Socrates Ronda 2022 Seminar
Held in partnership with the Aspen Institute España, the Socrates Seminar will take place from October 7th-9th, 2022. Socrates international seminars include three seminar sessions over two days.
If you are interested in attending this seminar, please email socrates@aspeninstitute.org.
Information Wanted to Be Free: Liberalism’s Tech Reckoning
In the 1980s and 90s, many people thought that our technologies had finally put utopia within reach: across the civil, private, and public sectors, we celebrated new freedoms that cutting-edge thinkers and developers in Silicon Valley and elsewhere were bringing us. Perhaps coincidentally, the turn from one decade to the next also witnessed the fall of the Berlin Wall and the disruption of the collectivist societies that it sheltered. Western liberalism, which famously valued individual freedom, reason, markets, and the rule of law, appeared not just to have won the Cold War but to have brought us, as Francis Fukuyama put it in 1992, to “the end of history.”
Thirty years later, we have had ample reason to reconsider.

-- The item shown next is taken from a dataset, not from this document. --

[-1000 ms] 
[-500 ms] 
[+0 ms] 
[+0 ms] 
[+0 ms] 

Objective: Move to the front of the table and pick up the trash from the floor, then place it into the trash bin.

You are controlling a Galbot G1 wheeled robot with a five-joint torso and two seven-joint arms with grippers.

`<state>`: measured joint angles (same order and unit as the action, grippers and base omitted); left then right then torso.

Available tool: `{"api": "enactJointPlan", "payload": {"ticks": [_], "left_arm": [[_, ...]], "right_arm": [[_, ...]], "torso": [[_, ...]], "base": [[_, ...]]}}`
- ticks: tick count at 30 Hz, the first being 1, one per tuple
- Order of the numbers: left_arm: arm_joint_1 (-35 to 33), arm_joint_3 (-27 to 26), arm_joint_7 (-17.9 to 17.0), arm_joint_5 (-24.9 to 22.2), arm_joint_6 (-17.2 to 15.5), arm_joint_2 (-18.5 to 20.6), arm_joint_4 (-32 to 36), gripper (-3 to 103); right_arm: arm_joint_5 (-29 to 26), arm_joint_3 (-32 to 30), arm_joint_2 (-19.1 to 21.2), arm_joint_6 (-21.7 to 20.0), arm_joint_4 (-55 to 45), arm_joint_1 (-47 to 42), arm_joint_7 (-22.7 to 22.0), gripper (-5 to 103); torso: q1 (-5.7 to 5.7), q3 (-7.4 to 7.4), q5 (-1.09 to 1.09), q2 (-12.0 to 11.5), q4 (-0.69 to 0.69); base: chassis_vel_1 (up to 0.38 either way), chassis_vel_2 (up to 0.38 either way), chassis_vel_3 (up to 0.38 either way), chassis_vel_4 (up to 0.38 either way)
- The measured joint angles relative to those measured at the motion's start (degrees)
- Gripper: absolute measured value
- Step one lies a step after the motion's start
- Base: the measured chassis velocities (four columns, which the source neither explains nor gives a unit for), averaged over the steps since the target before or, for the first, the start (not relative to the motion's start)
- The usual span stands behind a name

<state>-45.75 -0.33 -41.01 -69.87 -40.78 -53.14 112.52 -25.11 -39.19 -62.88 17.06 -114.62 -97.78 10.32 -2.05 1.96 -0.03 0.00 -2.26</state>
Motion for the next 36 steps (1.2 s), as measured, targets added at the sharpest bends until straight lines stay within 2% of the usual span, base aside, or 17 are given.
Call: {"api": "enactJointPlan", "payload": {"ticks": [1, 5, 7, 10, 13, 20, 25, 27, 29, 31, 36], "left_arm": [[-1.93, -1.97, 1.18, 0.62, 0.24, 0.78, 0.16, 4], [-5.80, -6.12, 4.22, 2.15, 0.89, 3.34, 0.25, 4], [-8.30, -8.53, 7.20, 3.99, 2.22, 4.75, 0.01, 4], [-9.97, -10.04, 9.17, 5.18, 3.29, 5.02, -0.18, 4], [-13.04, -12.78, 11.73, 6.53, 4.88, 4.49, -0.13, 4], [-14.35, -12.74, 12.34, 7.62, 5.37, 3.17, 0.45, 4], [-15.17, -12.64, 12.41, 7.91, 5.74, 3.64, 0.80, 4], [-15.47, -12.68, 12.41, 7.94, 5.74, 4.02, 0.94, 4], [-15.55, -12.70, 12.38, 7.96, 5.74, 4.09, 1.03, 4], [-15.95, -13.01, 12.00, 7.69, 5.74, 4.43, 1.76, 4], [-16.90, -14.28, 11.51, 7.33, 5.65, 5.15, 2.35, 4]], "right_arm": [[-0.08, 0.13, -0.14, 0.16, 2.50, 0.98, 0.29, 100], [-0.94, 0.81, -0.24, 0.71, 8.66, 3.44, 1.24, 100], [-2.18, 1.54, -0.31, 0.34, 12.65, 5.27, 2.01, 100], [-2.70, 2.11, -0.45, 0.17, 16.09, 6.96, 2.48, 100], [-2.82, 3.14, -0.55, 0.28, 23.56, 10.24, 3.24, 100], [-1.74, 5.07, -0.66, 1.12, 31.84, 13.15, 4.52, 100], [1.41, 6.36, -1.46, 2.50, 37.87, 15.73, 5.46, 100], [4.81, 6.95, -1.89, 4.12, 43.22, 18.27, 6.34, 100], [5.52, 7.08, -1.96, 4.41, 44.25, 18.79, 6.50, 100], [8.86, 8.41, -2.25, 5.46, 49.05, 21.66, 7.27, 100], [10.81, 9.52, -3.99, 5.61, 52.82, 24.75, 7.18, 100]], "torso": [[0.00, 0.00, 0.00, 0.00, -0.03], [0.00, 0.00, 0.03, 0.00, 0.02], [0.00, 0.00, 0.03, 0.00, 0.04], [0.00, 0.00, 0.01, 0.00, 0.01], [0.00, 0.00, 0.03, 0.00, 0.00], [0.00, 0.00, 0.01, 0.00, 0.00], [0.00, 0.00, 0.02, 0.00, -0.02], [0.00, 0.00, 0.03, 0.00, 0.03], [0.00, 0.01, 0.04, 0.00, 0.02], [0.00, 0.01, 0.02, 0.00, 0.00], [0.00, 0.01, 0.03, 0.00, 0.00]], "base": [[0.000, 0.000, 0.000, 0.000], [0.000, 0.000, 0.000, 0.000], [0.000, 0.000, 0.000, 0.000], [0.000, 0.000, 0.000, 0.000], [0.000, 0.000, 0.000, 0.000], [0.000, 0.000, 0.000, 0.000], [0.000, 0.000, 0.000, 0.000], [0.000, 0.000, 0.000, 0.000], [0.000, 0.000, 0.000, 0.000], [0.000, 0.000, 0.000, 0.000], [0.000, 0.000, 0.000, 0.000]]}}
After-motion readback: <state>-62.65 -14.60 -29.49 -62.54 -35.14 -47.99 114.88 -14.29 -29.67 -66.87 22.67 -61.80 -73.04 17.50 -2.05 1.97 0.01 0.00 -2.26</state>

It isn’t just the tech bubble of 2000 or the Great Recession of 2007 and years following the coronavirus pandemic or the impact of ever-more-evident climate change. It isn’t even wars in the former Yugoslavia or Syria or Iraq and Afghanistan; most immediately, it isn’t Putin’s Russia rejecting in Ukraine everything from Plato to NATO. The collected voices in “Information Wanted to Be Free: Liberalism’s Tech Reckoning,” argue that the technologies liberal thinking nurtured have indeed perfected a simulacrum of the ideal; in so doing, however, they have fed both chaos and the authoritarianism that might control it.
“Information Wanted to Be Free” starts with a module on moments in the halcyon days of Silicon Valley, traces the appropriation of that founding spirit and the technologies it enabled and looks at its underlying, contrarian philosophical assumptions. The second module explores the nexus of challenges that have followed from those developments across sectors for multiple stakeholders. In a third module, finally, we consider efforts by the EU and other entities to reimagine our tech-enabled social structures. Here, too, liberal thinking has a role to play, if we know how best to manage its application and redeem what we plausibly saw in it at the outset.
Moderated by Leigh Hafrey, Senior Lecturer in Behavioral and Policy Sciences at the MIT Sloan School of Management.